## DATA FOR REVIEW
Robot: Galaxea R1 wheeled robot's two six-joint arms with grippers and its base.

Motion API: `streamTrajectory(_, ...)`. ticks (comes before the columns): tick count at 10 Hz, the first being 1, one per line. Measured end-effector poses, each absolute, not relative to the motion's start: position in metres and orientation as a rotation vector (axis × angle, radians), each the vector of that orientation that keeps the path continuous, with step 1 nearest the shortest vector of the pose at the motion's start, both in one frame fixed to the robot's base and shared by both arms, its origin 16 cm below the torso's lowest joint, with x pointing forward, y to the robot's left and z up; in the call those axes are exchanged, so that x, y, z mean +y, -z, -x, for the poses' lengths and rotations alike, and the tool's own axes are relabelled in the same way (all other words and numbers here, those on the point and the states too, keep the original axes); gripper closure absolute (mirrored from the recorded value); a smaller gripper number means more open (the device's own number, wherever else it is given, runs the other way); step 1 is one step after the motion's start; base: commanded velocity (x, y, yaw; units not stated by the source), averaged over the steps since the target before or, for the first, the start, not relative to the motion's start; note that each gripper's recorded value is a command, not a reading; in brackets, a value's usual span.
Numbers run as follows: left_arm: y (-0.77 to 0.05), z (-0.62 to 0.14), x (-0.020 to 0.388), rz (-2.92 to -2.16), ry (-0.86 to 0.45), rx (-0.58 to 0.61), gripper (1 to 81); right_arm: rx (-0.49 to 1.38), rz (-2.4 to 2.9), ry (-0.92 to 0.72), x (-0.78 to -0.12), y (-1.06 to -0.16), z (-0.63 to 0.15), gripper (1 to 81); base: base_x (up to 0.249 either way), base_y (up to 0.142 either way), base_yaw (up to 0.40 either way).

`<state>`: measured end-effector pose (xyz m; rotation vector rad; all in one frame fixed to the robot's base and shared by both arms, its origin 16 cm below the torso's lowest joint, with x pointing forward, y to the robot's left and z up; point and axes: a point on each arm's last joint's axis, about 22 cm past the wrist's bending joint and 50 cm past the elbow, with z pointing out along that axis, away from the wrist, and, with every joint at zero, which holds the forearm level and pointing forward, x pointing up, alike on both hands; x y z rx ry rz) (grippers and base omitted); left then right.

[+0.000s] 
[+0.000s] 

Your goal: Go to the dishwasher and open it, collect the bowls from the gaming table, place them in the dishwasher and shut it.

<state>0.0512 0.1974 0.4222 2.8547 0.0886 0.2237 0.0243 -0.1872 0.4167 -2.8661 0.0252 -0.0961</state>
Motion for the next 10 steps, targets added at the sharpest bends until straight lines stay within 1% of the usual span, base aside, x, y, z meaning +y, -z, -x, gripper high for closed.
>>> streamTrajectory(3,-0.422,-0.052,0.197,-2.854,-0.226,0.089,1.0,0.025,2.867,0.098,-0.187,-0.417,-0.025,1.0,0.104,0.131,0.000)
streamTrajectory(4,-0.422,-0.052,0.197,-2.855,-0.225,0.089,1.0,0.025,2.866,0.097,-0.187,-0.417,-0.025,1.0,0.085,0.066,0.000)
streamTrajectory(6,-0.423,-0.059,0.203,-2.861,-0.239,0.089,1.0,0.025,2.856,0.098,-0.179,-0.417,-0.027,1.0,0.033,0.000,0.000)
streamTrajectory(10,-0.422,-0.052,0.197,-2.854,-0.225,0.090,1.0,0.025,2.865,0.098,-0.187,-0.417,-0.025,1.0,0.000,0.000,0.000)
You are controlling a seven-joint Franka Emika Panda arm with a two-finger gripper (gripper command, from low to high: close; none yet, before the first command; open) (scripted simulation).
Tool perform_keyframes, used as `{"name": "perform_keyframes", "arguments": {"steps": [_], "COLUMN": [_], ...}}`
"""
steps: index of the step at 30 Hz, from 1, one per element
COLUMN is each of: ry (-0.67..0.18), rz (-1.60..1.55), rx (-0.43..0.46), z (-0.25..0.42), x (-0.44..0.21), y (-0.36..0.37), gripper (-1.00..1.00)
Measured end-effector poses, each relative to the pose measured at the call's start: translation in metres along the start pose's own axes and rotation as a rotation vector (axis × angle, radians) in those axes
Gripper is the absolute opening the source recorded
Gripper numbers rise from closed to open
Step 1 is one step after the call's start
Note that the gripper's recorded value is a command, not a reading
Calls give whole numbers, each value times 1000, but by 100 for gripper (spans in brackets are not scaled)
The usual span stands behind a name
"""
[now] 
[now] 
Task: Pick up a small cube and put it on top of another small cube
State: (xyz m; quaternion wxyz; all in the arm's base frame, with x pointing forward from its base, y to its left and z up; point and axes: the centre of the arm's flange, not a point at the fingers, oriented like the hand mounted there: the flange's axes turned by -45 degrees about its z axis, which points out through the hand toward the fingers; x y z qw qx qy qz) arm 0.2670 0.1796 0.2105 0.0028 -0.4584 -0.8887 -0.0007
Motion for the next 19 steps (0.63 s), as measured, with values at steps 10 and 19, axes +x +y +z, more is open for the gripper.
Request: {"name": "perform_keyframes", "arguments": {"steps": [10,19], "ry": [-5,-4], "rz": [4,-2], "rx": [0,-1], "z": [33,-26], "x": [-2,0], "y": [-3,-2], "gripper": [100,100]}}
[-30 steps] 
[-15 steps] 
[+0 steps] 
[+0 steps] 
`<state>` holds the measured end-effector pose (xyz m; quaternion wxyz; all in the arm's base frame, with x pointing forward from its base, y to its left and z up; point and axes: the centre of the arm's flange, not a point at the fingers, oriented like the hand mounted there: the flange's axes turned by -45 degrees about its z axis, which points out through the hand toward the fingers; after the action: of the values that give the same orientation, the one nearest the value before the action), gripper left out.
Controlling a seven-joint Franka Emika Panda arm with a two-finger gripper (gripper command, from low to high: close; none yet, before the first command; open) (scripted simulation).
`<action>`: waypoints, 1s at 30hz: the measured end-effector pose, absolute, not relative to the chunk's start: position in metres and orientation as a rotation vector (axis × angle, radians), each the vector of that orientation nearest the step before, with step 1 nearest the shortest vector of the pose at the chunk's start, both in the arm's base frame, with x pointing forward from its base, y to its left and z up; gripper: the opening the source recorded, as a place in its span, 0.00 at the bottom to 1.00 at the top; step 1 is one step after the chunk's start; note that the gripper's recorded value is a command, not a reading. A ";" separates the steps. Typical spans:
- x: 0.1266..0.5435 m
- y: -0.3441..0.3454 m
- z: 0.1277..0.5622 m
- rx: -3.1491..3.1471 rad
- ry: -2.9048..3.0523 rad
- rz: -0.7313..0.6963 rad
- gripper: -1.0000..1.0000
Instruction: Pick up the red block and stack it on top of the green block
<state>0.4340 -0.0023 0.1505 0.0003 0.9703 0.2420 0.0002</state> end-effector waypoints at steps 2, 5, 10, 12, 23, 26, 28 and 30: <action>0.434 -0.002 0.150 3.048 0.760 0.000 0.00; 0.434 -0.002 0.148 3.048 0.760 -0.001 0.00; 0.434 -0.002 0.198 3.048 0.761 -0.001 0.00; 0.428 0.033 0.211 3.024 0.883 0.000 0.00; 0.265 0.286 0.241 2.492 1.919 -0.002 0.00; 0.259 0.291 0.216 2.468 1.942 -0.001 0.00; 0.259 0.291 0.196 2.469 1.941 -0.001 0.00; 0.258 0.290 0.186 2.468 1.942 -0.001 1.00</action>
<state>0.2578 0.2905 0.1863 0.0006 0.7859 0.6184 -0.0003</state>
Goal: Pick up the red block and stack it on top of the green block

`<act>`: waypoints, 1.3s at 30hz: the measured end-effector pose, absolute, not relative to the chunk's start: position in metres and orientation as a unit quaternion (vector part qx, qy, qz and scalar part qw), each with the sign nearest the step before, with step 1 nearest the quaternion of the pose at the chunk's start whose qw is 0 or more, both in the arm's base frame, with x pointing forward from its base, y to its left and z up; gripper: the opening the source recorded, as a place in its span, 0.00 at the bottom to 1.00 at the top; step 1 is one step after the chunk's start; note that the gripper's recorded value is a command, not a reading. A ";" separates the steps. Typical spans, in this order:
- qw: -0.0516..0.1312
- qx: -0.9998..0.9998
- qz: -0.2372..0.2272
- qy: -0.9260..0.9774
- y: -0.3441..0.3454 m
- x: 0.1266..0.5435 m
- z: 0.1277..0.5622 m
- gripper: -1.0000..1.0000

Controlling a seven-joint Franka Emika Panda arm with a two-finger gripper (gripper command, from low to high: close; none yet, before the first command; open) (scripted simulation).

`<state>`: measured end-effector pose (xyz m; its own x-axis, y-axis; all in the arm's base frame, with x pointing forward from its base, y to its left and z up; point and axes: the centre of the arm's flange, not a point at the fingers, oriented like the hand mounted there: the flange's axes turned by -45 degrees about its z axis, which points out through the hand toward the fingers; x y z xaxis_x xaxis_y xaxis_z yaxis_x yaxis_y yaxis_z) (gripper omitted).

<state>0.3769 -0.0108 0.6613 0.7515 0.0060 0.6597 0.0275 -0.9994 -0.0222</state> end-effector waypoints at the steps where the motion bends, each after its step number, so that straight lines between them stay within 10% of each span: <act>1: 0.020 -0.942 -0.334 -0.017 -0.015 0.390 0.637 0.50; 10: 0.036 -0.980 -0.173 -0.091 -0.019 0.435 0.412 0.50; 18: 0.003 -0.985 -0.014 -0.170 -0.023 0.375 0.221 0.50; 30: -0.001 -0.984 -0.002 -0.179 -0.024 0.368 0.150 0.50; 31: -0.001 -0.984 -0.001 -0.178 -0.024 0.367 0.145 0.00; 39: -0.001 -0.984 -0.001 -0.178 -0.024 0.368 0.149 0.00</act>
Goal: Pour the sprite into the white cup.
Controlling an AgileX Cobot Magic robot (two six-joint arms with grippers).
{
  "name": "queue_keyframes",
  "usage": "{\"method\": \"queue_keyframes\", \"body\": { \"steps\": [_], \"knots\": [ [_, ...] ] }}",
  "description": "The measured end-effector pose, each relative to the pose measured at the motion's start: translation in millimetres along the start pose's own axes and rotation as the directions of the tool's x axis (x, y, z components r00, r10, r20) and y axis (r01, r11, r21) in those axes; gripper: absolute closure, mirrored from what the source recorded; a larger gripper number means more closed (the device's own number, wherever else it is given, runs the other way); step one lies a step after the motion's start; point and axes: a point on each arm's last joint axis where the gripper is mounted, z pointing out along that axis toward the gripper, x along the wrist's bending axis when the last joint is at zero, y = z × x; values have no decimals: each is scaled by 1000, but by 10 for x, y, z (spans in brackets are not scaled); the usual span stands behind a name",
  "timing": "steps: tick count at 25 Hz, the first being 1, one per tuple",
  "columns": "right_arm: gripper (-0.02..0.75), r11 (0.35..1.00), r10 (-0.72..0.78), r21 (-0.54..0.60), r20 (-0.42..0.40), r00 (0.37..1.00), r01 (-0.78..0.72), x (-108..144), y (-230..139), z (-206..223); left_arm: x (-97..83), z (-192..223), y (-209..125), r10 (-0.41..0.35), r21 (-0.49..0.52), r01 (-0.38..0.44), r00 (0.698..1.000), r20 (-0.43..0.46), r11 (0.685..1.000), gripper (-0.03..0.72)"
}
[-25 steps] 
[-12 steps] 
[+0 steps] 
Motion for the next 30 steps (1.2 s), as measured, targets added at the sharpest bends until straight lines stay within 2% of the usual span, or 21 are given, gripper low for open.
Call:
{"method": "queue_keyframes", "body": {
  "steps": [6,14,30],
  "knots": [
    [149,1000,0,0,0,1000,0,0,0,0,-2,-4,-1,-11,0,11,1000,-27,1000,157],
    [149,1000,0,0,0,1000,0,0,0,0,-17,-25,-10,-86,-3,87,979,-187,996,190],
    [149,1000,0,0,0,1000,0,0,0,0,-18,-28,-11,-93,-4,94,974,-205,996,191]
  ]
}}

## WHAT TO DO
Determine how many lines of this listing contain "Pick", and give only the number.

## ANSWER TO THE EXERCISE
3